# [Given data]
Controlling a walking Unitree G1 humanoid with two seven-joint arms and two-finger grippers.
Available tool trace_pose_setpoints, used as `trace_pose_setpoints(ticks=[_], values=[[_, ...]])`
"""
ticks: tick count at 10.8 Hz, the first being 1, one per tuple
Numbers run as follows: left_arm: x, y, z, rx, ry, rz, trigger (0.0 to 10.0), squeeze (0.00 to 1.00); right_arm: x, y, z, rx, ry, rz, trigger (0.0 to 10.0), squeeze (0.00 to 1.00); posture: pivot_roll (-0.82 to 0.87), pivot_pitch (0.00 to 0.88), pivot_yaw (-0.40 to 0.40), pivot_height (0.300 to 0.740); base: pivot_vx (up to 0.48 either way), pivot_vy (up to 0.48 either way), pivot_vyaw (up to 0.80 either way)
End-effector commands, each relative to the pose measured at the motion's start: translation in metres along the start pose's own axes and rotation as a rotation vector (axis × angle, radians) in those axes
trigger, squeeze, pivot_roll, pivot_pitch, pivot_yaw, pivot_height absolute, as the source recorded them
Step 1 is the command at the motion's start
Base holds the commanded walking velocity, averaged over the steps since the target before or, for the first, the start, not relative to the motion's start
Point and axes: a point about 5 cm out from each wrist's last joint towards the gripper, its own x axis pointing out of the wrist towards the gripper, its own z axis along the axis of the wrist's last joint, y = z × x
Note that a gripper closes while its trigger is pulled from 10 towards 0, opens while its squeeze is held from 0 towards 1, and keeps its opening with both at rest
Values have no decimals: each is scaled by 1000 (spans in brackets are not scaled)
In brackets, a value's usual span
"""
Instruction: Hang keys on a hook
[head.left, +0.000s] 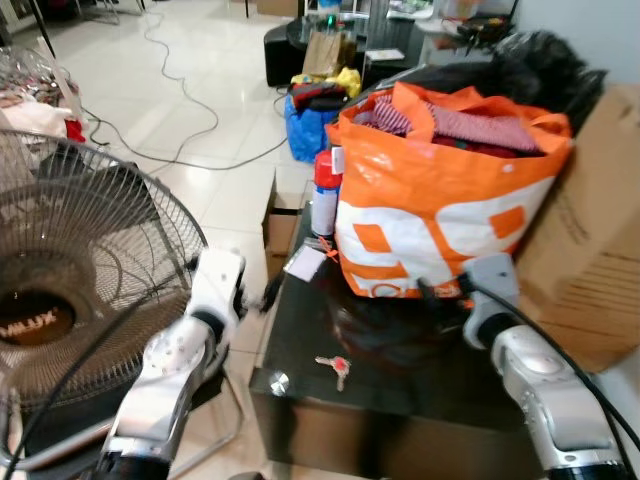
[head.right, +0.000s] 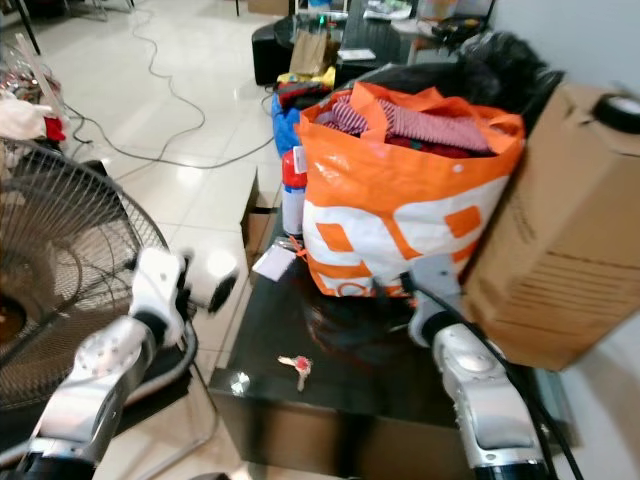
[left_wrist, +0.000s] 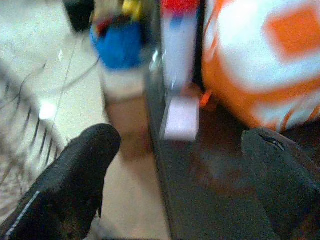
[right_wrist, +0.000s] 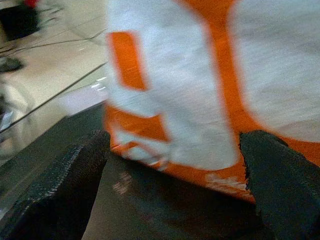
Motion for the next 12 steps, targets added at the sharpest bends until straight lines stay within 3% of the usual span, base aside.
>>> trace_pose_setpoints(ticks=[1,2,4,7,9,12], values=[[-4,3,-12,10,74,21,10000,0,6,7,-3,-10,5,80,10000,0,-1,0,-39,740,0,0,0],[-7,2,-13,-10,83,19,10000,0,10,12,-9,-15,26,120,10000,0,4,0,-45,740,0,0,0],[-22,-7,-21,68,187,-137,10000,0,21,39,-47,-67,175,308,10000,0,21,0,-76,740,0,0,0],[-38,-15,-23,152,251,-406,10000,0,34,66,-60,-143,227,462,10000,0,41,0,-112,740,0,0,0],[-43,-14,-25,168,270,-469,10000,0,39,82,-72,-190,271,548,10000,0,46,0,-120,740,0,0,0],[-45,-9,-26,184,285,-506,10000,0,49,90,-83,-240,329,487,9608,0,63,0,-133,740,0,0,0]])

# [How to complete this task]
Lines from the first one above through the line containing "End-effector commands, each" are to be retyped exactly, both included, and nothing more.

# [Result for this task]
Controlling a walking Unitree G1 humanoid with two seven-joint arms and two-finger grippers.
Available tool trace_pose_setpoints, used as `trace_pose_setpoints(ticks=[_], values=[[_, ...]])`
"""
ticks: tick count at 10.8 Hz, the first being 1, one per tuple
Numbers run as follows: left_arm: x, y, z, rx, ry, rz, trigger (0.0 to 10.0), squeeze (0.00 to 1.00); right_arm: x, y, z, rx, ry, rz, trigger (0.0 to 10.0), squeeze (0.00 to 1.00); posture: pivot_roll (-0.82 to 0.87), pivot_pitch (0.00 to 0.88), pivot_yaw (-0.40 to 0.40), pivot_height (0.300 to 0.740); base: pivot_vx (up to 0.48 either way), pivot_vy (up to 0.48 either way), pivot_vyaw (up to 0.80 either way)
End-effector commands, each relative to the pose measured at the motion's start: translation in metres along the start pose's own axes and rotation as a rotation vector (axis × angle, radians) in those axes

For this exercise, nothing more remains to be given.